10 PHP script skills (5), 10 PHP script skills (5), PHP user authentication if you want to implement password protection based on each script, you can use the header () function, $ PHP_AUTH_USER, and $ PHP_AUTH_PW global variables to create a basic authentication scheme. Common server-based authentication requests/responses "> <LINKhre uses PHP user authentication
If you want to implement password protection based on each script, you can use the header () function, $ PHP_AUTH_USER, and $ PHP_AUTH_PW global variables to create a basic authentication scheme. The common server-based authentication request/response rounds look like the following:
1. the user requests a file from a Web server. If the file is in a protected area, the server adds a 401 (invalid user) string to the response file header as a response.
2. after the browser sees the response, the user name/password dialog box is displayed.
3. enter the user name and password in the dialog box, and then click "OK" to send the information back to the server.
4. if the user name and password are valid, the protected file will be displayed to the user, and as long as the verified user remains in the protected area. The above authentication process is valid.
A simple PHP script can imitate the HTTP authentication request/response system by sending an appropriate HTTP header to automatically display the user name/password dialog box on the client screen. PHP stores the user input dialog box information in the $ PHP_AUTH_USER and $ PHP_AUTH_PW variables. With these variables, you can store a list that does not comply with the user name/password test to a text file, database, or any location you specify.
Note: $ PHP_AUTH_USER, $ PHP_AUTH_PW, and $ PHP_AUTH_TYPE are valid only when PHP is installed as a module. If you are using the CGI version of PHP, you can only use. htaccess authentication or database-based authentication. in this way, you must design an HTML form for the user to enter the user name and password, and then let PHP check the validity.

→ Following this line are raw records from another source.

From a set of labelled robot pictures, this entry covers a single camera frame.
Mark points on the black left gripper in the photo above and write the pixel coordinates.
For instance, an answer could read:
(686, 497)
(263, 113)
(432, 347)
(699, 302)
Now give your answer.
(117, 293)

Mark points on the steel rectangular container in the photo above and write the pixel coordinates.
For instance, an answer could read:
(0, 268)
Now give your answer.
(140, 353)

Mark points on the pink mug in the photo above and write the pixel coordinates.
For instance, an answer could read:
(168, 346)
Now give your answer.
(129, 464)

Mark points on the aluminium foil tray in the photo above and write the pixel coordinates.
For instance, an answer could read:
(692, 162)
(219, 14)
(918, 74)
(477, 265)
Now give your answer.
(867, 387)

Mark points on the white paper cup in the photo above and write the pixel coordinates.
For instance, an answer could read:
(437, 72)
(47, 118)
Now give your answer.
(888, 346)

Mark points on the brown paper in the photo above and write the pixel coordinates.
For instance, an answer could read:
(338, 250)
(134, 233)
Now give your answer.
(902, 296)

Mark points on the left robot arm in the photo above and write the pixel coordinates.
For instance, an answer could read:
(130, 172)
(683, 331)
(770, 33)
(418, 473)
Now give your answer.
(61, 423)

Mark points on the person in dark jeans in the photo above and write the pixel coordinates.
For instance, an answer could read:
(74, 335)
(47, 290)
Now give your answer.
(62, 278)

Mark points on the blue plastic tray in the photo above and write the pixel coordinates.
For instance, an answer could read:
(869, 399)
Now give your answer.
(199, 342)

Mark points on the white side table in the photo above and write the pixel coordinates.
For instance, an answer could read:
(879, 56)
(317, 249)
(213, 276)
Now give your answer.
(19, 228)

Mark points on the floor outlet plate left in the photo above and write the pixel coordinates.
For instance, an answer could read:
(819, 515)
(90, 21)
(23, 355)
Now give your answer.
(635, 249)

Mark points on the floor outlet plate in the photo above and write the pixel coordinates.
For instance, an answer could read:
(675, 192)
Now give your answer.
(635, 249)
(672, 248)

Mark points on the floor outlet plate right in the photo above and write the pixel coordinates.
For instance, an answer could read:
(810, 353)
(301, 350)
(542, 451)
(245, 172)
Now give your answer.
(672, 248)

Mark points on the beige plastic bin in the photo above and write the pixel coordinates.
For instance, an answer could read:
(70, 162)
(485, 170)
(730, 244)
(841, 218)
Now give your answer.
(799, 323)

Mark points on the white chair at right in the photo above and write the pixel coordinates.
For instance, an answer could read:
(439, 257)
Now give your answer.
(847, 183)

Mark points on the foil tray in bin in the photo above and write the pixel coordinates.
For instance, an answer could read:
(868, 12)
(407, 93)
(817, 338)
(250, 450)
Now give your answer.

The following example shows two sets of values, but theoretically there is no essential difference between the above username and password checks.
/* Check for values in $ PHP_AUTH_USER and $ PHP_AUTH_PW */
If ((! Isset ($ PHP_AUTH_USER) | (! Isset ($ PHP_AUTH_PW ))){
/* No values: send headers causing dialog box to appear */
Header ('www-Authenticate: Basic realm = "My Private Stuff "');
Header ('http/1.0 401 unauthorized ');
Echo 'authorization Required .';
Exit;
} Else if (isset ($ PHP_AUTH_USER) & (isset ($ PHP_AUTH_PW ))){
/* Values contain some values, so check to see if they're correct */
If ($ PHP_AUTH_USER! = "Validname") | ($ PHP_AUTH_PW! = "Goodpassword ")){
/* If either the username entered is incorrect, or the password entered is incorrect, send the headers causing dialog box to appear */
Header ('www-Authenticate: Basic realm = "My Private Stuff "');
Header ('http/1.0 401 unauthorized ');
Echo 'authorization Required .';
Exit;
} Else if ($ PHP_AUTH_USER = "validname") | ($ PHP_AUTH_PW = "goodpassword ")){
/* If both values are correct, print success message */
Echo"
You're authorized!
";
}
}
?>
Remember, when you are using file-based protection measures, this approach is not a security blanket that absolutely protects directories. This is obvious to most of you, but if your brain establishes a connection between the pop-up dialog box and the protection of a given directory, then you must get to know this process.